About this exercise: With the pictures left out, copy the listing below exactly.

══════════

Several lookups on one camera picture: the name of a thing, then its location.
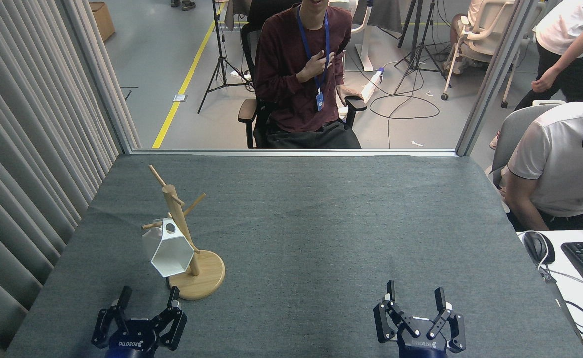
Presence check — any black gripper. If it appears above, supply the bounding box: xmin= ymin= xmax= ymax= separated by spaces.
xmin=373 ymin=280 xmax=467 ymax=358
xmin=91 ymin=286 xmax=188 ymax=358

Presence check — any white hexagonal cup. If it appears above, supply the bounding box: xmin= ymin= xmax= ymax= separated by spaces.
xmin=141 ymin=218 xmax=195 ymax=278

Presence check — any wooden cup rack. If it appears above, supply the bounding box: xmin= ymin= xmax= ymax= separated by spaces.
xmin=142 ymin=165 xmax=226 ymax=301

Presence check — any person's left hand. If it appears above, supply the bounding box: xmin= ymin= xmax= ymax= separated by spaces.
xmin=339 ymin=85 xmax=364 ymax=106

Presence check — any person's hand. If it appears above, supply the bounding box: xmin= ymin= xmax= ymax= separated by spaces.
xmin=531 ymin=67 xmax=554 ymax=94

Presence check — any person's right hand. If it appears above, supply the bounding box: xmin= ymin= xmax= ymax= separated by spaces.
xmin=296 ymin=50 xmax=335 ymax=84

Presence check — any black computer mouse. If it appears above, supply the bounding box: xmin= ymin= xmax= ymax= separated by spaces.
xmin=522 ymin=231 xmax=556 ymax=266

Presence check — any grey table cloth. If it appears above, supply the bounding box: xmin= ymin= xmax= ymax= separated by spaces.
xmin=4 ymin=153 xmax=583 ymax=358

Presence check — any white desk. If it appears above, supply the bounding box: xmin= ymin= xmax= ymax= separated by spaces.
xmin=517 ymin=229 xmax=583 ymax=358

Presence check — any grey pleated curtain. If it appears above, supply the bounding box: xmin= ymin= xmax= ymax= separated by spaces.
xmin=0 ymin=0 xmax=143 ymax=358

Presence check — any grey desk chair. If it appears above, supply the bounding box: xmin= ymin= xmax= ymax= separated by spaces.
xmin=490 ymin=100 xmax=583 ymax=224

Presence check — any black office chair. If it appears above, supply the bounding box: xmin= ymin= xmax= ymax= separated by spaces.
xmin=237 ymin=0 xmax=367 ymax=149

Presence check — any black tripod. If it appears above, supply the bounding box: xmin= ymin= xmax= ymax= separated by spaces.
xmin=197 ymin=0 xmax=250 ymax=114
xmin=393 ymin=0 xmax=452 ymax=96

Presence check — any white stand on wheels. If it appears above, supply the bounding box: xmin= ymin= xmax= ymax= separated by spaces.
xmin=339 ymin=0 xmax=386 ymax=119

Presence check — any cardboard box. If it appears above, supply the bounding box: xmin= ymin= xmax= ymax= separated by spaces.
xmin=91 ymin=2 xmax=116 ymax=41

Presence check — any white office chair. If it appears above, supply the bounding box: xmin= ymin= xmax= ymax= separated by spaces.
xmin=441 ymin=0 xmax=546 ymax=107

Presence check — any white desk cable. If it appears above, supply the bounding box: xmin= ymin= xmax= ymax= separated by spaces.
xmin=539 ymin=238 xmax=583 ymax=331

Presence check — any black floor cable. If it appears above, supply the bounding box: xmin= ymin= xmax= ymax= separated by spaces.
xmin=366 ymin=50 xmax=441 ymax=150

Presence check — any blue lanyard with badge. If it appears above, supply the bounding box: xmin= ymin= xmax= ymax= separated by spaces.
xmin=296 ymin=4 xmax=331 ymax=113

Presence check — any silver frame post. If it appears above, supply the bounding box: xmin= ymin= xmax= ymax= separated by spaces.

══════════

Result of the task:
Several lookups on one camera picture: the name of a thing, then its location.
Presence check — any black gripper. If it appears above, supply the bounding box: xmin= ymin= xmax= ymax= separated by spaces.
xmin=373 ymin=280 xmax=467 ymax=358
xmin=91 ymin=286 xmax=188 ymax=358

Presence check — any white hexagonal cup. If it appears above, supply the bounding box: xmin= ymin= xmax= ymax= separated by spaces.
xmin=141 ymin=218 xmax=195 ymax=278

Presence check — any wooden cup rack. If it appears above, supply the bounding box: xmin= ymin= xmax= ymax= separated by spaces.
xmin=142 ymin=165 xmax=226 ymax=301

Presence check — any person's left hand. If it appears above, supply the bounding box: xmin= ymin= xmax= ymax= separated by spaces.
xmin=339 ymin=85 xmax=364 ymax=106

Presence check — any person's hand. If it appears above, supply the bounding box: xmin= ymin= xmax= ymax= separated by spaces.
xmin=531 ymin=67 xmax=554 ymax=94

Presence check — any person's right hand. If it appears above, supply the bounding box: xmin= ymin= xmax= ymax= separated by spaces.
xmin=296 ymin=50 xmax=335 ymax=84

Presence check — any black computer mouse. If it appears above, supply the bounding box: xmin= ymin= xmax= ymax= separated by spaces.
xmin=522 ymin=231 xmax=556 ymax=266

Presence check — any grey table cloth. If it appears above, supply the bounding box: xmin= ymin= xmax= ymax= separated by spaces.
xmin=4 ymin=153 xmax=583 ymax=358

Presence check — any white desk. If it appears above, supply the bounding box: xmin= ymin= xmax= ymax= separated by spaces.
xmin=517 ymin=229 xmax=583 ymax=358

Presence check — any grey pleated curtain. If it appears above, supply the bounding box: xmin= ymin= xmax= ymax= separated by spaces.
xmin=0 ymin=0 xmax=143 ymax=358

Presence check — any grey desk chair. If it appears above, supply the bounding box: xmin= ymin= xmax= ymax= separated by spaces.
xmin=490 ymin=100 xmax=583 ymax=224

Presence check — any black office chair. If it appears above, supply the bounding box: xmin= ymin= xmax= ymax= separated by spaces.
xmin=237 ymin=0 xmax=367 ymax=149

Presence check — any black tripod. If it appears above, supply the bounding box: xmin= ymin= xmax= ymax= separated by spaces.
xmin=197 ymin=0 xmax=250 ymax=114
xmin=393 ymin=0 xmax=452 ymax=96

Presence check — any white stand on wheels. If it appears above, supply the bounding box: xmin= ymin= xmax= ymax= separated by spaces.
xmin=339 ymin=0 xmax=386 ymax=119

Presence check — any cardboard box. If it appears above, supply the bounding box: xmin= ymin= xmax= ymax= separated by spaces.
xmin=91 ymin=2 xmax=116 ymax=41

Presence check — any white office chair. If it appears above, supply the bounding box: xmin= ymin= xmax= ymax= separated by spaces.
xmin=441 ymin=0 xmax=546 ymax=107

Presence check — any white desk cable. If it appears above, supply the bounding box: xmin= ymin= xmax= ymax= separated by spaces.
xmin=539 ymin=238 xmax=583 ymax=331

Presence check — any black floor cable. If it appears above, supply the bounding box: xmin= ymin= xmax= ymax= separated by spaces.
xmin=366 ymin=50 xmax=441 ymax=150

Presence check — any blue lanyard with badge. If it appears above, supply the bounding box: xmin= ymin= xmax= ymax= separated by spaces.
xmin=296 ymin=4 xmax=331 ymax=113

Presence check — any silver frame post. If it appears above, supply the bounding box: xmin= ymin= xmax= ymax= separated by spaces.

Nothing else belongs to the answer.